Refer ist raus aus der Maschinenbaufirma, ebenso der Ex-Hauptaktionär Arthur Egler. Manter überlässt den beiden neuen Chefs das Zepter. Sie erfährt davon, weil ihr jemand das Protokoll der Sitzung in den Briefkasten steckt. Ihre Vermutung: Er verkauft ihnen auch die Anteile – inklusive jener, die sie ihr Eigen nennt.

«Er wollte die Firma aushöhlen»

Mehrere Monate später geht die Firma erneut in Konkurs. Refer schüttelt den Kopf: «Die Auftragsbestände waren gut, als ich aufhörte.» Sie ist überzeugt: «Das alles war von langer Hand geplant. Manter wollte die Firma aushöhlen.» Die Abklärungen laufen, der Fall wird die Justiz noch eine Weile beschäftigen. Manter will keine Stellung nehmen zum laufenden Verfahren. Es gilt die Unschuldsvermutung.

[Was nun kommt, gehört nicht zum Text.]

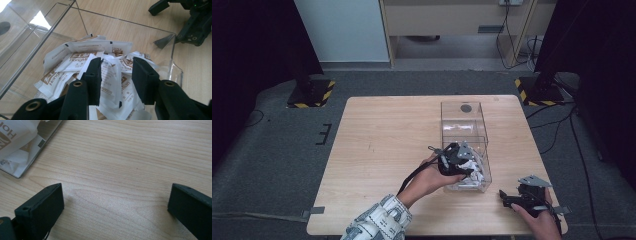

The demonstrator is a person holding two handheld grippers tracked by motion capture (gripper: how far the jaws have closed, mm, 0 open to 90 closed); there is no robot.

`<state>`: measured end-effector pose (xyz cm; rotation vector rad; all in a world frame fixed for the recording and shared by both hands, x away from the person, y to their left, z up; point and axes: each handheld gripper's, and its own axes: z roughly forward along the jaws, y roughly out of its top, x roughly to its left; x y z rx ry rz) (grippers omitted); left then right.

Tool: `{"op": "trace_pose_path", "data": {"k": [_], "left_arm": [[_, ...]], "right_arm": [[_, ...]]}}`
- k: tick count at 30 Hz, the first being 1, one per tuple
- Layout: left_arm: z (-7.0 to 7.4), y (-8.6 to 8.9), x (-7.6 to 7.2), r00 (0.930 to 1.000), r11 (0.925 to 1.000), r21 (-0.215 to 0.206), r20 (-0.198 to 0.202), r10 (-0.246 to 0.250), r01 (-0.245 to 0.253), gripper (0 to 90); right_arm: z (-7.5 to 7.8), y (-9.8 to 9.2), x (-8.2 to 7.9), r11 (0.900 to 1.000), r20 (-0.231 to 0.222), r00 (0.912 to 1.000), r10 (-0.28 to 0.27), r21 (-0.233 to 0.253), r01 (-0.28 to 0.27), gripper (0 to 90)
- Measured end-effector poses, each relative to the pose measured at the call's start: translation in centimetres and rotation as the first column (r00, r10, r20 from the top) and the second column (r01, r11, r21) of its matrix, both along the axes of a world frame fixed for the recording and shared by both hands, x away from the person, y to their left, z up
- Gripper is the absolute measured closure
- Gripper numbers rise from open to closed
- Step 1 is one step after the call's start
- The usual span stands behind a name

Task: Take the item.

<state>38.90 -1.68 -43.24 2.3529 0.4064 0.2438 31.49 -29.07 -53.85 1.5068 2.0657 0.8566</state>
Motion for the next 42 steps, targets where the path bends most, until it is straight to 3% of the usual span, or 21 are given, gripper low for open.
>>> {"op": "trace_pose_path", "data": {"k": [8, 15, 23, 31, 32, 42], "left_arm": [[-0.5, -0.2, 0.5, 0.9998, 0.9998, 0.019, -0.018, 0.008, -0.008, 68.5], [-0.5, -0.2, 0.6, 0.9991, 0.9999, 0.014, -0.042, -0.003, 0.003, 88.7], [0.5, 0.9, 0.9, 0.9987, 0.9983, -0.054, -0.046, 0.020, -0.022, 89.9], [1.1, 1.9, 1.3, 0.9986, 0.9950, -0.095, -0.044, 0.028, -0.032, 89.9], [1.3, 2.1, 1.6, 0.9994, 0.9924, -0.122, -0.032, 0.015, -0.019, 89.9], [2.3, 2.9, 1.6, 0.9990, 0.9875, -0.154, -0.034, 0.030, -0.035, 89.9]], "right_arm": [[0.0, 0.0, 0.0, 1.000, -0.001, 1.0000, 0.001, 0.000, -0.001, 0.8], [0.0, 0.0, 0.0, 1.000, -0.001, 1.0000, 0.001, 0.000, -0.001, 0.8], [0.0, 0.0, 0.0, 1.000, -0.002, 1.0000, 0.001, 0.000, -0.001, 0.8], [0.0, 0.0, 0.0, 1.000, -0.001, 1.0000, 0.001, 0.000, -0.001, 0.8], [0.0, 0.0, 0.0, 1.000, -0.001, 1.0000, 0.001, 0.000, -0.001, 0.9], [0.0, 0.0, 0.0, 1.000, -0.001, 1.0000, 0.001, 0.000, -0.001, 0.8]]}}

Beobachter-Recherchen zeigen: Die Maschinenbaufirma war nicht die erste Firma, in der Manter aktiv war und die in Konkurs ging. Er amtierte auch als einziger Verwaltungsrat einer Modefirma, die Kunden für Kleider bezahlen liess, aber nicht lieferte. Der Geschäftsführer tauchte ab, die Firma ging in Konkurs. Die Geschädigten fühlen sich betrogen. Er habe vom Tun des Geschäftsführers nichts gewusst, sagt Manter damals. Sein Name taucht weiter auf in Zusammenhang mit einem Unternehmen, das für Investitionen in Tropenholz wirbt und hohe Renditen verspricht. Ein Geschäft, das Fachleute äusserst kritisch betrachten.

Alexandra Refer hat sich zurückgezogen. Sie ist froh um ihre Hunde. «Wären sie in den letzten Monaten nicht gewesen, ich weiss nicht, was ich getan hätte», sagt die 47-Jährige. Inzwischen schöpft sie neue Hoffnung. Sie steckt das Arbeitslosengeld in den Aufbau ihrer beruflichen Zukunft. Sie will endlich mit Tieren arbeiten. Und hofft, dass sie die FAD irgendwann doch noch als ihre Firma eintragen lassen kann – und so das eingezahlte Stammkapital ihr gehört. Und sie hofft, zumindest einen Teil der 50'000 Franken wiederzusehen, die sie in die Maschinenbaufirma investiert hat. «Ich könnte das Geld gut gebrauchen.»